Monday Thoughts – Printing Press

5.11.09

Observing the market this morning, I can see the strength of the Nasdaq index which is simply amazing. Europe had a weak showing in their markets and the US markets opened down – but it wasn’t more than 90 minutes that the “party index” (Nasdaq) went positive.

The Nasdaq tends to be the more pollyanna of the various market indices often showing strength even after other indices show weakness. The difference lies in the fact that the Nasdaq is full of tech stocks which I have discussed in the past as being permanently overhyped. In past articles I have mentioned how private businesses would usually sell for 3-5xs cash flow but tech stocks sell at 40+ times cash flow because there is a remote outside chance everyone in the world will want their product.

Anyway, in macro news, oil and gas prices popped last week – likely in anticipation of the summer travel season, or in traders’ expectations about the market’s anticipation of the summer driving season :). And, as I mentioned in an article last week, if the economy recovers, demand for oil will increase back over the supply/demand equillibrium and we will see prices approach $100 barrel again.

Timeout for a Couple of Interesting Posts

GM’s bankruptcy is “more probable’ reports Calculated Risk (who doubted that?).

This story about “Darth Greenspan” looked funny to me: Mises

The Printing Press Worries Me

More and more I fear the printing press. My thanks to my financial mentors for jolting me awake to this problem. I am hoping to the same for you. Our government is borrowing, spending, and printing their way to attempted recovery. Please understand, it will NEVER be like it was 3 years ago. These people never learn – you watch them come on TV and say they need to stabilize the housing sector – c’mon that is not going to create growth.

Americans need to face facts – it is good that people are saving more, spending less and building reserves. Savings creates reserves that can be invested in real growth. Investing creates slower, but steadier and sturdier growth (of course it can go faster but a moderate speed I think is optimal). Borrowing and spending to create paper ‘wealth” does not endure, though it feels good for a while. But like a drug, the crash is very painful. If we could embrace savings so that people are more secure, then they can invest and spend off of a more stable base.

The problem is, this won’t happen. The voting results show me that this is the wussiest generation in American history.

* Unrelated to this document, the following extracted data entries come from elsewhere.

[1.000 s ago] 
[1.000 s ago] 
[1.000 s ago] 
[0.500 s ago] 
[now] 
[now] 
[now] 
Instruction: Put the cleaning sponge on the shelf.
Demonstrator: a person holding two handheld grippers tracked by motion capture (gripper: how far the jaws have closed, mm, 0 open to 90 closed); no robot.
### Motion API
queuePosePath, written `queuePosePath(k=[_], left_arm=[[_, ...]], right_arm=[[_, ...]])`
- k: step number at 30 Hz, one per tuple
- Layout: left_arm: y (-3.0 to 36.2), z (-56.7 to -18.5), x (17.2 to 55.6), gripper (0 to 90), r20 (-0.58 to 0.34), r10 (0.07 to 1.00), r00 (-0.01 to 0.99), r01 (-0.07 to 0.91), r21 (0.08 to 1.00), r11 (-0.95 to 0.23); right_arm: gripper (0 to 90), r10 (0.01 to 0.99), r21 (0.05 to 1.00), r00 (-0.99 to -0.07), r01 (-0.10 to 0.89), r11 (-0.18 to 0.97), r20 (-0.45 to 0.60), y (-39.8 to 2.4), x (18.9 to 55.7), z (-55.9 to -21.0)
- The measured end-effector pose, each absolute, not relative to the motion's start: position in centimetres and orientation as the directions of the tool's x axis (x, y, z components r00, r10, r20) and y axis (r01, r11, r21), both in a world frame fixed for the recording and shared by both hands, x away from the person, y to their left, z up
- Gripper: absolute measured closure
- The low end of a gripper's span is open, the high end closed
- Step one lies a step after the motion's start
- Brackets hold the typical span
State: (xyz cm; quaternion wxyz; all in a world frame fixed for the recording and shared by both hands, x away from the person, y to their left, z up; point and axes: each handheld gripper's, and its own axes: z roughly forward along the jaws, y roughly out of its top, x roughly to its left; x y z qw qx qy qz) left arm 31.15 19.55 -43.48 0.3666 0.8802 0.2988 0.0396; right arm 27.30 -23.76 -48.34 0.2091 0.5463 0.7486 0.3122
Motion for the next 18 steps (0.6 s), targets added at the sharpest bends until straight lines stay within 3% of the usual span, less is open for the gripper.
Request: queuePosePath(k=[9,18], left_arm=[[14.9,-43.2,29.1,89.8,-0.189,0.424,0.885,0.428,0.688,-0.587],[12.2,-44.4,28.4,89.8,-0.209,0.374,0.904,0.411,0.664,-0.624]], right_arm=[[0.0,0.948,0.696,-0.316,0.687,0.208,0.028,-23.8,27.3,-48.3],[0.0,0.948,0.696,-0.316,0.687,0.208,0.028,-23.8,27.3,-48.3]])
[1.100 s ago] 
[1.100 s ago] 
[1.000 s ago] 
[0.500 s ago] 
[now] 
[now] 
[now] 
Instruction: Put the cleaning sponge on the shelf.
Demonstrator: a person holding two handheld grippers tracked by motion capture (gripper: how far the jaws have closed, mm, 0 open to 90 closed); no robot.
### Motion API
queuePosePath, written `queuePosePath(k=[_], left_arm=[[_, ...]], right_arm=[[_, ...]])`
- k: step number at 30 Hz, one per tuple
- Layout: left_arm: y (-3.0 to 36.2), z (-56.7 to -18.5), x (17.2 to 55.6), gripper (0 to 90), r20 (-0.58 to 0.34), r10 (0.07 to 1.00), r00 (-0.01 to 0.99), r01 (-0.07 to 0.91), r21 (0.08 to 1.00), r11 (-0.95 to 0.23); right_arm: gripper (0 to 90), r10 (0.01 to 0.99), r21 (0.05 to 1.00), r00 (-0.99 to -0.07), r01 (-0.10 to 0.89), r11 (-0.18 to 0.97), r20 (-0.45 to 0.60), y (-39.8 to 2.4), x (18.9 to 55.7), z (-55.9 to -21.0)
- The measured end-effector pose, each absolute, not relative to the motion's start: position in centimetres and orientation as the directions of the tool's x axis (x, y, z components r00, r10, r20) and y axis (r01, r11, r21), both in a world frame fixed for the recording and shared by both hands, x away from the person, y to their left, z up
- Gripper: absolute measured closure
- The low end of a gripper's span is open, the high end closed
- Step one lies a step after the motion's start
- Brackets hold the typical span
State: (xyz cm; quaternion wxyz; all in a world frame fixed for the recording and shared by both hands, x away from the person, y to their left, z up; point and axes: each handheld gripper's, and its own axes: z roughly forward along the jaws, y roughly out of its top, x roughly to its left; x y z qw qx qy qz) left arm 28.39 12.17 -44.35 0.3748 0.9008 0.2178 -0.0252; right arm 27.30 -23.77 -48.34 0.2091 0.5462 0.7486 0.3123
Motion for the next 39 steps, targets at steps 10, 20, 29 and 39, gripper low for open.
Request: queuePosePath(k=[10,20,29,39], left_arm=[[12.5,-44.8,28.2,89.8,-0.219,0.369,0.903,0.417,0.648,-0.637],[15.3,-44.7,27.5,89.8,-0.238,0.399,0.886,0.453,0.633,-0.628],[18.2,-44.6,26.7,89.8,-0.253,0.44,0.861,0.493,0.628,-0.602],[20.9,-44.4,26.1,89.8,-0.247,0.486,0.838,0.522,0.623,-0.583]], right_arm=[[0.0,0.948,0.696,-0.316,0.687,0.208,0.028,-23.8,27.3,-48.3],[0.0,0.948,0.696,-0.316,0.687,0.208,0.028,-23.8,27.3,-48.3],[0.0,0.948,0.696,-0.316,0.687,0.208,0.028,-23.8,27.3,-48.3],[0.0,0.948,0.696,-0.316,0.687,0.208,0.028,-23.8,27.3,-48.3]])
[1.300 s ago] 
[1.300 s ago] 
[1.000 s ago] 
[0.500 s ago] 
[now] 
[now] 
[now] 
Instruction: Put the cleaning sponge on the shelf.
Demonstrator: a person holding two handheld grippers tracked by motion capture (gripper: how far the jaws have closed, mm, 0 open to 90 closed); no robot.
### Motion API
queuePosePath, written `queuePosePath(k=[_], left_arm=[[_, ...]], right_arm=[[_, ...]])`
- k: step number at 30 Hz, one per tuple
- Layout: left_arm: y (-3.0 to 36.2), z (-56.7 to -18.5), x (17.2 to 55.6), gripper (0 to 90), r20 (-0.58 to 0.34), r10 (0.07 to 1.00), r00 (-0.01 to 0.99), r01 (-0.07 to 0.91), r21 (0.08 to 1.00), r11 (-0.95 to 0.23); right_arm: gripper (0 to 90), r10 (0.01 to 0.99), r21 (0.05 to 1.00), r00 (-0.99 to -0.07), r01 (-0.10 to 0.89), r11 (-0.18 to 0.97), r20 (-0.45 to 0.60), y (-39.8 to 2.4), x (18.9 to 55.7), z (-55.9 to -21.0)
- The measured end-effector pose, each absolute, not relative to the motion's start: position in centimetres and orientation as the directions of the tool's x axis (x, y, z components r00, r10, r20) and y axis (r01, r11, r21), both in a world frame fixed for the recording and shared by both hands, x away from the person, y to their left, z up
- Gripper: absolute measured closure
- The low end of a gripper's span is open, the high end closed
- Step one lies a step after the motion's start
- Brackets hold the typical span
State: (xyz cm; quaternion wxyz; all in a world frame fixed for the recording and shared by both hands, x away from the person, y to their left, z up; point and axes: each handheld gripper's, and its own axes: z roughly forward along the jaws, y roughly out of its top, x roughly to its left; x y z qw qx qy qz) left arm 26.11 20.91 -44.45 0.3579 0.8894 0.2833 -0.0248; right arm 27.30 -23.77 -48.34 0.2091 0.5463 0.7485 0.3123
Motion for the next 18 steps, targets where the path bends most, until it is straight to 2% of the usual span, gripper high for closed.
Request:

People don’t want to face the hard truths and cut spending – they want to spend AND they approve of our borrowing to fund that (people can say what they want but their voting patterns support this). With this said, we will certainly inflate everything. My fellow citizens’ voting has forced me to protect myself by owning precious metals and taking other steps to protect from inflation.

I hope you are taking steps to protect yourself. And just as an FYI, let me list a few ways that inflation will hit you:

1. Water bill

2. Electric bill (gas, coal, etc)

3. Heating bill (oil & gas)

4. Property taxes (pensions for municipal employees, higher materials costs to maintain municipal assets)

5. Food (we import a lot and worldwide food demand is rising)

6. Lower pay raises (American employers may not be able to afford to keep pay raises in line with cost increases)

7. Pensions not keeping up with costs (fixed income recipients will be hit hardest)

Be careful out there everyone. Inflation will really hit us in the next 2 years.